Hace un año se empezó con dos tratamientos de inducción semanal seguidos de un tratamiento quincenal de mantenimiento. Con la misma frecuencia se registraron la agudeza visual, el grado de inflamación intraocular y OCT macular. Últimamente la frecuencia se ha reducido a mensual.
Resultados
Unos días tras la primera sesión la paciente refirió sensación de mejora de su agudeza visual. Los registros hasta la fecha han mostrado una mejora progresiva e ininterrumpida en ambos ojos, que se ha estabilizado por encima de 0,8-0.9. En los cursos previos a la aféresis, en ningún momento había presentado una agudeza mejor a 0.6 bilateral.
No ha habido más signos de actividad inflamatoria en polo anterior ni posterior, tanto al examen clínico como a la OCT, con excepción de un episodio de iridociclitis bilateral leve.
Se han disminuido progresivamente las dosis de prednisona sistémica. Actualmente se encuentran a 5mg/día, la dosis de mantenimiento más baja desde que los esteroides sistémicos empezaron a ser necesarios.
Conclusiones
La granulocitoaféresis ha sido un tratamiento seguro y efectivo para este caso de sarcoidosis ocular refractaria. Se han obtenido unas agudezas visuales mejoradas y estables durante meses en ambos ojos por primera vez en los diez años de evolución de la enfermedad.

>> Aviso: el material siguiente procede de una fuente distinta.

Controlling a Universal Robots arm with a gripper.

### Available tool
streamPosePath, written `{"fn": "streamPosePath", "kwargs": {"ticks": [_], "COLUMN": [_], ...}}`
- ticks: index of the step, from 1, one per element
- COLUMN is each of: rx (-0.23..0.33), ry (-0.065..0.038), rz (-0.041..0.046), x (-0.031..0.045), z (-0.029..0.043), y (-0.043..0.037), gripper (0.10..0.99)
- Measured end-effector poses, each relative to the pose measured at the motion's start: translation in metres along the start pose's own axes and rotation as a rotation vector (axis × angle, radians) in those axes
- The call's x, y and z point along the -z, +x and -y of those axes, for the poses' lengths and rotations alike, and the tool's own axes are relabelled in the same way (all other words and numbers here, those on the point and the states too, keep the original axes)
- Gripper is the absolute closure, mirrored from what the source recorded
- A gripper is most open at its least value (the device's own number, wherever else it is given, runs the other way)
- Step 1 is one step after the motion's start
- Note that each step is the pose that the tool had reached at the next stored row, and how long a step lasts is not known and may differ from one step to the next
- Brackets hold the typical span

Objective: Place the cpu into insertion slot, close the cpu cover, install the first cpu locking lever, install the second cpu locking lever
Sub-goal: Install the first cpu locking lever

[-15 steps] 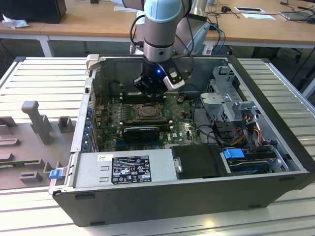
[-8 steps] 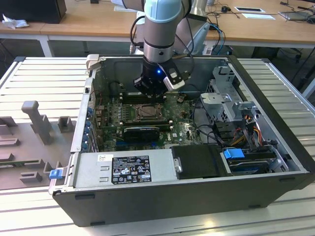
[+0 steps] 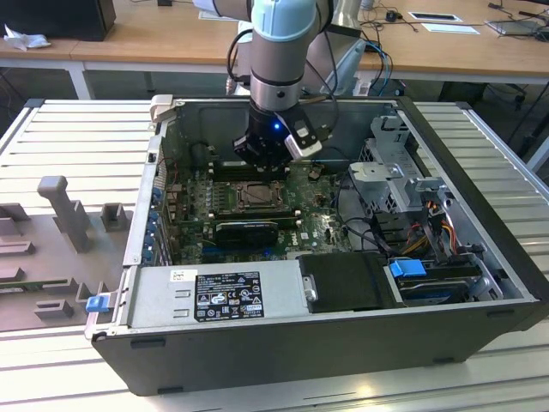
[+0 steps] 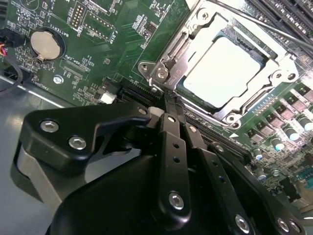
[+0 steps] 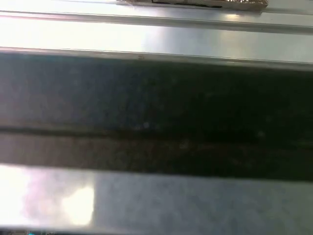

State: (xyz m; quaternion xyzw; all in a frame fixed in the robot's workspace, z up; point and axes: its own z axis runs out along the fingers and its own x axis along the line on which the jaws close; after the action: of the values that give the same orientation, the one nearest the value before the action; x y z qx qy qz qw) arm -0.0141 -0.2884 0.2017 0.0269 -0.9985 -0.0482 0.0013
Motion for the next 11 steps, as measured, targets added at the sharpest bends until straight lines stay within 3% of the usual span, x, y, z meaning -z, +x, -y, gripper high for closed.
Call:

No hemos hallado bibliografía previa sobre el uso de la granulocitoaféresis para la sarcoidosis ocular. Presentamos un único caso del que por ahora no disponemos de información sobre la evolución o complicaciones a largo plazo. Sin embargo, los primeros resultados son positivos y podrían tomarse como apoyo de cara a plantear estudios comparativos con series mayores.